A poucos meses da eleição presidencial de 2026, a corrida ao Planalto entrou na fase de oficialização de candidaturas e de definição de alianças. Entre os dias 26 e 29 de julho, os presidenciáveis dividiram o tempo entre convenções partidárias, reuniões de articulação e compromissos institucionais, enquanto um dos maiores partidos do centro decidiu não indicar apoio nacional a nenhum dos concorrentes.
Até o momento, o assunto foi coberto sobretudo por veículos de centro, que relataram a agenda dia a dia sem enquadramento valorativo. Segundo essa cobertura, o presidente Luiz Inácio Lula da Silva dedicou a segunda-feira à visita do presidente da Coreia do Sul, Lee Jae Myung, com cerimônia oficial de chegada, reunião bilateral ampliada, assinatura de atos, declaração conjunta a jornalistas e recepção no Itamaraty. Dois dias depois, a agenda divulgada do presidente se resumiu a uma reunião no Palácio do Planalto com o ministro do Planejamento e Orçamento, Bruno Moretti, para tratar de emergências climáticas.
No campo da oposição, a mesma cobertura registrou que o senador Flávio Bolsonaro se reuniu com o governador de São Paulo, Tarcísio de Freitas, sem horário nem pauta divulgados. O governador de Minas Gerais, Romeu Zema, teve a candidatura oficializada na convenção nacional do Partido Novo, em Brasília, e depois percorreu cidades do interior paulista e mineiro, com café da manhã em São José do Rio Preto, almoço em Barretos ao lado do pré-candidato ao Senado Ricardo Salles e entrevistas a rádios locais. O governador de Goiás, Ronaldo Caiado, passou por uma feira de tecnologia agrícola em Bebedouro e, na quarta-feira, apresentou propostas para o setor de comunicação em evento das entidades de rádio, televisão e jornais, antes de ir a um encontro do próprio partido em Brasília em apoio a candidaturas regionais.

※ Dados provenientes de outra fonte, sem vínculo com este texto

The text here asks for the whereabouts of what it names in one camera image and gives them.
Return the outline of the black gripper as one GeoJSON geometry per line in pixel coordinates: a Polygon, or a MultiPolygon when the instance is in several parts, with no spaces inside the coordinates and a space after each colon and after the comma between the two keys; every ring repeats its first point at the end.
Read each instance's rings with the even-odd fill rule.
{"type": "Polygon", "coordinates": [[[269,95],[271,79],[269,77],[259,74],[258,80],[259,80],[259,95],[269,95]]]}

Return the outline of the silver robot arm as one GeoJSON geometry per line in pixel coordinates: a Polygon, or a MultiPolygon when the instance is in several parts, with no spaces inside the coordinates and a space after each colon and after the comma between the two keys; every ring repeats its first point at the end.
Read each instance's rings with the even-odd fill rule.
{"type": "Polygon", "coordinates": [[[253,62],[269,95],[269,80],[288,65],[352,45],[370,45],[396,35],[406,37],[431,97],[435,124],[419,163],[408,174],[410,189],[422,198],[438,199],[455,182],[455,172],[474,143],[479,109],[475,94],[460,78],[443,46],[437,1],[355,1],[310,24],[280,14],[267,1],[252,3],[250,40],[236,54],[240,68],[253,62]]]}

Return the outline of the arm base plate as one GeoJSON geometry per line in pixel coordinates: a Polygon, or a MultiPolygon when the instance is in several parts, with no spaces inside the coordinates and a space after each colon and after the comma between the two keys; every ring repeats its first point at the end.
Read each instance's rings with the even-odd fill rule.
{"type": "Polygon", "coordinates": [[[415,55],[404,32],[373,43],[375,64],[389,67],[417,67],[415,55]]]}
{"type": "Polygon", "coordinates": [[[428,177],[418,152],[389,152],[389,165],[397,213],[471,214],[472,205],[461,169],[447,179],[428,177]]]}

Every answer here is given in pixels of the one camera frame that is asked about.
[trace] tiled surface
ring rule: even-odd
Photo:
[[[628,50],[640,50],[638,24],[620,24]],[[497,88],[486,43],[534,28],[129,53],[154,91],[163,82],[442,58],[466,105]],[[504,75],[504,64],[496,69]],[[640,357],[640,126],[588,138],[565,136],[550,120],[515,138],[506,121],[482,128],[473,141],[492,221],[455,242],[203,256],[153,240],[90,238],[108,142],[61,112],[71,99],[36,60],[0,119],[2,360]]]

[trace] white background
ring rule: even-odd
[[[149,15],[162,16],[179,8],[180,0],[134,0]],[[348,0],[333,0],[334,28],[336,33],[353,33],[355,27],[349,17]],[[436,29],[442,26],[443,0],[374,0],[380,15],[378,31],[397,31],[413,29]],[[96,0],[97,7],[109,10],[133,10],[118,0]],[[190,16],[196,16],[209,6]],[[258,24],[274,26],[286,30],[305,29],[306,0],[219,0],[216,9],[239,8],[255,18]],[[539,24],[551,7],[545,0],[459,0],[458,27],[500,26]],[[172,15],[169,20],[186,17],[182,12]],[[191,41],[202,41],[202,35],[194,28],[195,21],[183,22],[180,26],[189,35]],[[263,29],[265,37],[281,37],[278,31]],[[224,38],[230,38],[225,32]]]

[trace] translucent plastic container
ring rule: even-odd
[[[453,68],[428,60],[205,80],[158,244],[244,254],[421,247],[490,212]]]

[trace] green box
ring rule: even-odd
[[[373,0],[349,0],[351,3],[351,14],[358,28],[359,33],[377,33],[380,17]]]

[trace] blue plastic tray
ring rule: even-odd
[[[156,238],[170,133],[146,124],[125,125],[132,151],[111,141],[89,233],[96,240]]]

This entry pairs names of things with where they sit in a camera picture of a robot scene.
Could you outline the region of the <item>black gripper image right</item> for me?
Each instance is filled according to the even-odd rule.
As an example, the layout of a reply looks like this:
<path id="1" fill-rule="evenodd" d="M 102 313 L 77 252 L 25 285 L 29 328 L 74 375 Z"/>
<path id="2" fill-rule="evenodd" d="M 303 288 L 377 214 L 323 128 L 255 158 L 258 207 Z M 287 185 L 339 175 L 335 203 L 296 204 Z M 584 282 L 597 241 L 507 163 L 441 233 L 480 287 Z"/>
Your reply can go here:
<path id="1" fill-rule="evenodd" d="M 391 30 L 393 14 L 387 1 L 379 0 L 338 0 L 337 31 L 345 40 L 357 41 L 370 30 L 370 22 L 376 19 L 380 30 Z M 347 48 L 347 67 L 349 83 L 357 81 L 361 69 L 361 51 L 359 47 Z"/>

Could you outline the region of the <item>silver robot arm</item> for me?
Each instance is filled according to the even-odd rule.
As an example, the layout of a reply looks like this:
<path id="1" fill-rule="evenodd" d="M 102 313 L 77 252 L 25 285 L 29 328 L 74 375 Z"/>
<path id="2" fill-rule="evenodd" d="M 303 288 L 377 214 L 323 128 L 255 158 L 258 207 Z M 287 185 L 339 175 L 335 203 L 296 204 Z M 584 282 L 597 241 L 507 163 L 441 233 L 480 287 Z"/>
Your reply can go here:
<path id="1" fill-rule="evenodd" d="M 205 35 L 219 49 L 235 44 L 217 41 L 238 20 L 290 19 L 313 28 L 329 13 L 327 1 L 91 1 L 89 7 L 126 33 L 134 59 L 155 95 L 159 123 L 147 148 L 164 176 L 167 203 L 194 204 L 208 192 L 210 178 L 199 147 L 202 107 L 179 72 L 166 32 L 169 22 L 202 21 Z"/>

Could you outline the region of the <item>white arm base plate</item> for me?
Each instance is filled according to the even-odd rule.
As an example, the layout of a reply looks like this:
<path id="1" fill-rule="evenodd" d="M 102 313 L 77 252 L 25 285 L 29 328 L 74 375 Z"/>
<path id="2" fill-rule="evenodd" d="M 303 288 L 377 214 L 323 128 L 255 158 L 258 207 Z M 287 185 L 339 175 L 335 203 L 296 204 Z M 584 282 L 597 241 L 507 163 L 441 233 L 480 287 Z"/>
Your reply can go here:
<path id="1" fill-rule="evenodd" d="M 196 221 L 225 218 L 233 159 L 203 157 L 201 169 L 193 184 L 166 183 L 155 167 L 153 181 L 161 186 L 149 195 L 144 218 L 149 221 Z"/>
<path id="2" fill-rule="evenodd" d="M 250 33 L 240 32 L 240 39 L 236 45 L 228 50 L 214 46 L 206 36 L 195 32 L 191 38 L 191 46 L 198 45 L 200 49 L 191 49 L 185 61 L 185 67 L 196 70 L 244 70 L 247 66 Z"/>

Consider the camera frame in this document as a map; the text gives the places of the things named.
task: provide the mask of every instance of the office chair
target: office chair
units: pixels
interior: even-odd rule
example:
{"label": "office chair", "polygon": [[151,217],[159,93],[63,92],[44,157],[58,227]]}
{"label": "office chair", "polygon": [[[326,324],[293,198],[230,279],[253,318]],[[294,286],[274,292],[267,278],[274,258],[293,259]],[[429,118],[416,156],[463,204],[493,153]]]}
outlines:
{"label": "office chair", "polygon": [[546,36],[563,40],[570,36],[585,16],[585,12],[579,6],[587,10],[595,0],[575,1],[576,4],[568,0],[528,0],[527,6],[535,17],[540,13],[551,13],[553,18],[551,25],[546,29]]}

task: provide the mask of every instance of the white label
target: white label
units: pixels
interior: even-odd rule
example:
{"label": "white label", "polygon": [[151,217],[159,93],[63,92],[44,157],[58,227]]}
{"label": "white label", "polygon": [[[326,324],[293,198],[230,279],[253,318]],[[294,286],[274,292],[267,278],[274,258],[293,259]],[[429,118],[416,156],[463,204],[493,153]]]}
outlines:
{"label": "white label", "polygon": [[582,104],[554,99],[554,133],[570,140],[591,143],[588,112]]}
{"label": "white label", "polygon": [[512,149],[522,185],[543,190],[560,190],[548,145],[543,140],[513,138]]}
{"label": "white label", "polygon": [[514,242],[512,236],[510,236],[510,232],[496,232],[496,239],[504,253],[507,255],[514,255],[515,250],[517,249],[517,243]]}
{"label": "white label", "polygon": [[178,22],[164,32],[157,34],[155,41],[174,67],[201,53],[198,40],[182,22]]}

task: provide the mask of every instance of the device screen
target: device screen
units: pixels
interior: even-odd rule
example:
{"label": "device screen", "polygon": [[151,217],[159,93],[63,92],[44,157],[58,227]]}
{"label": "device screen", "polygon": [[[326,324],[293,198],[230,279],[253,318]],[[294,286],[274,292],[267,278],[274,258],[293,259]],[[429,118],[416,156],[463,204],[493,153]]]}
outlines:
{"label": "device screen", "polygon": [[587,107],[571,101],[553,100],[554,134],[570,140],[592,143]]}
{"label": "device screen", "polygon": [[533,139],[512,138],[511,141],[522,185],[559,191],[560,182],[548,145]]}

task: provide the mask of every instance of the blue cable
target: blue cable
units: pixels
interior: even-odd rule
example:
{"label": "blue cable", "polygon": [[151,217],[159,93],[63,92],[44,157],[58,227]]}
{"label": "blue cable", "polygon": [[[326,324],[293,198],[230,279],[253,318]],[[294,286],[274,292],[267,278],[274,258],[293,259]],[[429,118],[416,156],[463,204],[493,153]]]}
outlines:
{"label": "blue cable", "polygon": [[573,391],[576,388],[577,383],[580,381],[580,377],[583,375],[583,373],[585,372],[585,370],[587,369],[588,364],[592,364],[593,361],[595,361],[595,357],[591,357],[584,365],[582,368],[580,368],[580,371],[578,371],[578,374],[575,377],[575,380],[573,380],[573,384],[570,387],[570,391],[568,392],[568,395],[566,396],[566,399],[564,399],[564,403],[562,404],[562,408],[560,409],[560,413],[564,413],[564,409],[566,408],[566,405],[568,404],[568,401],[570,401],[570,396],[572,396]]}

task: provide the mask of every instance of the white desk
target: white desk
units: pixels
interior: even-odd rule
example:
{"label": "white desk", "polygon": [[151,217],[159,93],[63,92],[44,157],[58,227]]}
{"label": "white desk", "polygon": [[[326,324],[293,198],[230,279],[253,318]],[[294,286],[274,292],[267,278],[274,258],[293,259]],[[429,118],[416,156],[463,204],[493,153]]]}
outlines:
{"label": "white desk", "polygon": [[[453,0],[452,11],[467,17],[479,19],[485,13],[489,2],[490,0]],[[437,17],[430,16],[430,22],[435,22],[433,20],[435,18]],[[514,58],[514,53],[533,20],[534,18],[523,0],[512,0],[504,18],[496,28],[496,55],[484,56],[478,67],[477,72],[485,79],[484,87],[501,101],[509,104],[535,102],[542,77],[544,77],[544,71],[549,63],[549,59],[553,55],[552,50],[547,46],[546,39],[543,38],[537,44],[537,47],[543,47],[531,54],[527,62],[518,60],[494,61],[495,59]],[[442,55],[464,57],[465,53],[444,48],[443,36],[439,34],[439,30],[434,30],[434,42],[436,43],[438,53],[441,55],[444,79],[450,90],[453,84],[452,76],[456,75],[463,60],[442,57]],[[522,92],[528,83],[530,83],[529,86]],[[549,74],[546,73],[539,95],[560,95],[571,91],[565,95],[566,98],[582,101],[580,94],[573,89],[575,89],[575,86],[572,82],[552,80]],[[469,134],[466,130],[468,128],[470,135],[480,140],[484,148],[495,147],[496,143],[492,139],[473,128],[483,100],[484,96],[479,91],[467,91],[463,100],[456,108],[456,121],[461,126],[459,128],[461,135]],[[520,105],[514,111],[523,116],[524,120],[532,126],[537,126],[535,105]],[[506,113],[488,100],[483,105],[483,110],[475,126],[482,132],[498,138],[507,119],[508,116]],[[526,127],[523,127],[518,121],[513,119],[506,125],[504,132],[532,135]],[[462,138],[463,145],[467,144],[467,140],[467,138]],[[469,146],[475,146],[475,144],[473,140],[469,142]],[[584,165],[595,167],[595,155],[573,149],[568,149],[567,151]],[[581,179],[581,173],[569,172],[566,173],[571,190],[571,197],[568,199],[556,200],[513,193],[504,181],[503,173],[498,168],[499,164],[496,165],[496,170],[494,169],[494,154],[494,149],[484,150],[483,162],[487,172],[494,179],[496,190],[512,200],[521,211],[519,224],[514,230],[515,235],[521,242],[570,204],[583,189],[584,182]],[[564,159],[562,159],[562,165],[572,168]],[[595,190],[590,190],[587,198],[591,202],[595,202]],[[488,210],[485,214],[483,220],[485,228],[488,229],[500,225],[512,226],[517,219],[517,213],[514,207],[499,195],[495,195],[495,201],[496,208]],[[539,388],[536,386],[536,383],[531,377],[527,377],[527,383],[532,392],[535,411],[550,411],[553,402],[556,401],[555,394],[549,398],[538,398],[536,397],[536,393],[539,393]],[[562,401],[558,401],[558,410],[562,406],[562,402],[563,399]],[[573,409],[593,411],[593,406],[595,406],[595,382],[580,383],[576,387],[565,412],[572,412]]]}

O outro fato central da semana veio do MDB. Em convenção nacional realizada no domingo, o partido decidiu não apoiar nenhum candidato à Presidência e liberar os diretórios estaduais para definir posicionamentos conforme a realidade local. O presidente da legenda, o deputado federal Baleia Rossi, afirmou que a liberação une e pacifica o partido, deixando a sigla mais forte nos Estados. A cobertura registra que, no Nordeste e em parte do Norte, o MDB tende a se alinhar ao governo, enquanto no Centro-Oeste, no Sul e no Sudeste há resistência a uma aliança com o PT. Em Pernambuco, o partido já fechou apoio à Frente Popular e à pré-candidatura de João Campos ao governo do estado.
No conjunto analisado não há matérias de veículos de esquerda. A leitura provável desse campo, a partir dos mesmos fatos, enfatizaria o contraste entre um presidente que segue governando, ao receber um chefe de Estado estrangeiro e tratar de emergências climáticas, e adversários que concentram compromissos no agronegócio e em entidades empresariais. Também não há cobertura de veículos de direita sobre o período; o ângulo esperado desse campo destacaria a oficialização da candidatura de Zema, o encontro entre Flávio Bolsonaro e Tarcísio de Freitas como sinal de convergência da oposição e a recusa do MDB em endossar o governo como indício de desgaste do Planalto.
Vários pontos seguem em aberto. As equipes de ao menos dez pré-candidatos não divulgaram agenda oficial, o teor da conversa entre Flávio Bolsonaro e Tarcísio de Freitas não foi informado, e o MDB não esclareceu se manterá a neutralidade em um eventual segundo turno nem como distribuirá tempo de televisão e recursos do fundo eleitoral entre os diretórios liberados.